The seventh season of Gran Hermano Argentina started on November 2, 2011 on Telefe. The show's length was approximately five months, finished on April 16, 2012. The prize has been increased to AR$1,000,000 (USD235,000) which will be reduced according to how many times a housemate is nominated. The show is hosted by Jorge Rial, who has hosted the show since 2007, until January 13, 2012 when he left the show. Rial was replaced by Mariano Peluffo, who hosted Gran Hermano spinoff shows.

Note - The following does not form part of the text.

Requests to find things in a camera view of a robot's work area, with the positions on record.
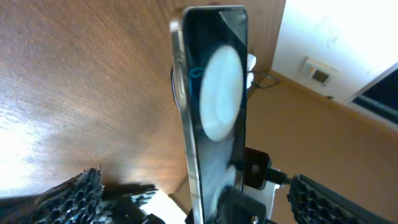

It became the longest series ever produced of any Big Brother show in the Americas with 164 days. All four finalists (Rodrigo, Walquiria, Jorge and Alex) also became the contestants in the continent with the most survived days in a single series. Rodrigo Fernandez became the winner, at age 19 became the youngest person to ever win the Argentinian series.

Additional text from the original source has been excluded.